Task directions – All of the data needs to come back exactly as written.
Data provided START
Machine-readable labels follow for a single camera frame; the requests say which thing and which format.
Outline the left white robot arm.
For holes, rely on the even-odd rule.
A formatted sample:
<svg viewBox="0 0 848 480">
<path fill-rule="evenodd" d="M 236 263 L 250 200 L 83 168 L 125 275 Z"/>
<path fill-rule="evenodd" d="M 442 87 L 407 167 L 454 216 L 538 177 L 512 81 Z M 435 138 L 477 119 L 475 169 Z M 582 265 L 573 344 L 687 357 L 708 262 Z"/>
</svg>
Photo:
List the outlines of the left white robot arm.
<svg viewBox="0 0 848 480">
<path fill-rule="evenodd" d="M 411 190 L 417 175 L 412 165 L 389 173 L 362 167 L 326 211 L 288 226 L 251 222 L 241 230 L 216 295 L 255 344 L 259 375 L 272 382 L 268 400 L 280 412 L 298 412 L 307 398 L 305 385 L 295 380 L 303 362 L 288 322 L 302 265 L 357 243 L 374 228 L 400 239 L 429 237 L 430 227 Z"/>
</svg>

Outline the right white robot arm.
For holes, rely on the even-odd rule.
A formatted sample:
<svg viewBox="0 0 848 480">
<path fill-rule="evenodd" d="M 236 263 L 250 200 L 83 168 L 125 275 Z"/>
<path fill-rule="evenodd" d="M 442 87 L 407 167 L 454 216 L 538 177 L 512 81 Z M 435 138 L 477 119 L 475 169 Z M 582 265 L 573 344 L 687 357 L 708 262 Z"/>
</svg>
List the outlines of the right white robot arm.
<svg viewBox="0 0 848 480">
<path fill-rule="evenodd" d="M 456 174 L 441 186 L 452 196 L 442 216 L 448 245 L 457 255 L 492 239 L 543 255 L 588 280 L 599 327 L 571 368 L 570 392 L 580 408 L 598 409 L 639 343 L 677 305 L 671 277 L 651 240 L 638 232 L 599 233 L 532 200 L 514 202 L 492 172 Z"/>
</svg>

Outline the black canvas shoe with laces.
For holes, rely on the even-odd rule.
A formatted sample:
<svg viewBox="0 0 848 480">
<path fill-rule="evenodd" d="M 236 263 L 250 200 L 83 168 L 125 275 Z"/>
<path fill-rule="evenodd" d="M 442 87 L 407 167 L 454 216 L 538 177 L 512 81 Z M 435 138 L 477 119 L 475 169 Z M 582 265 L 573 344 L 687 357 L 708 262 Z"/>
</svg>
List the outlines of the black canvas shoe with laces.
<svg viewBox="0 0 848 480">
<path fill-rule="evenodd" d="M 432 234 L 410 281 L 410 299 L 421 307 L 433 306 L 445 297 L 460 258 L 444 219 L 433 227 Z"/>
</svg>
Data provided END
Answer to the exercise –
Machine-readable labels follow for a single camera frame; the requests say which thing and which format.
Outline the left white robot arm.
For holes, rely on the even-odd rule.
A formatted sample:
<svg viewBox="0 0 848 480">
<path fill-rule="evenodd" d="M 236 263 L 250 200 L 83 168 L 125 275 Z"/>
<path fill-rule="evenodd" d="M 442 87 L 407 167 L 454 216 L 538 177 L 512 81 Z M 435 138 L 477 119 L 475 169 Z M 582 265 L 573 344 L 687 357 L 708 262 Z"/>
</svg>
Photo:
List the outlines of the left white robot arm.
<svg viewBox="0 0 848 480">
<path fill-rule="evenodd" d="M 411 190 L 417 175 L 412 165 L 389 173 L 362 167 L 326 211 L 288 226 L 251 222 L 241 230 L 216 295 L 255 344 L 259 375 L 272 382 L 268 400 L 280 412 L 298 412 L 307 398 L 305 385 L 295 380 L 303 362 L 288 322 L 302 265 L 357 243 L 374 228 L 400 239 L 429 237 L 430 227 Z"/>
</svg>

Outline the right white robot arm.
For holes, rely on the even-odd rule.
A formatted sample:
<svg viewBox="0 0 848 480">
<path fill-rule="evenodd" d="M 236 263 L 250 200 L 83 168 L 125 275 Z"/>
<path fill-rule="evenodd" d="M 442 87 L 407 167 L 454 216 L 538 177 L 512 81 Z M 435 138 L 477 119 L 475 169 Z M 582 265 L 573 344 L 687 357 L 708 262 Z"/>
</svg>
List the outlines of the right white robot arm.
<svg viewBox="0 0 848 480">
<path fill-rule="evenodd" d="M 456 174 L 441 186 L 452 196 L 442 216 L 448 245 L 457 255 L 492 239 L 543 255 L 588 280 L 599 327 L 571 368 L 570 392 L 580 408 L 598 409 L 639 343 L 677 305 L 671 277 L 651 240 L 638 232 L 599 233 L 532 200 L 514 202 L 492 172 Z"/>
</svg>

Outline the black canvas shoe with laces.
For holes, rely on the even-odd rule.
A formatted sample:
<svg viewBox="0 0 848 480">
<path fill-rule="evenodd" d="M 236 263 L 250 200 L 83 168 L 125 275 Z"/>
<path fill-rule="evenodd" d="M 442 87 L 407 167 L 454 216 L 538 177 L 512 81 Z M 435 138 L 477 119 L 475 169 Z M 582 265 L 573 344 L 687 357 L 708 262 Z"/>
</svg>
List the outlines of the black canvas shoe with laces.
<svg viewBox="0 0 848 480">
<path fill-rule="evenodd" d="M 432 234 L 410 281 L 410 299 L 421 307 L 433 306 L 445 297 L 460 258 L 444 219 L 433 227 Z"/>
</svg>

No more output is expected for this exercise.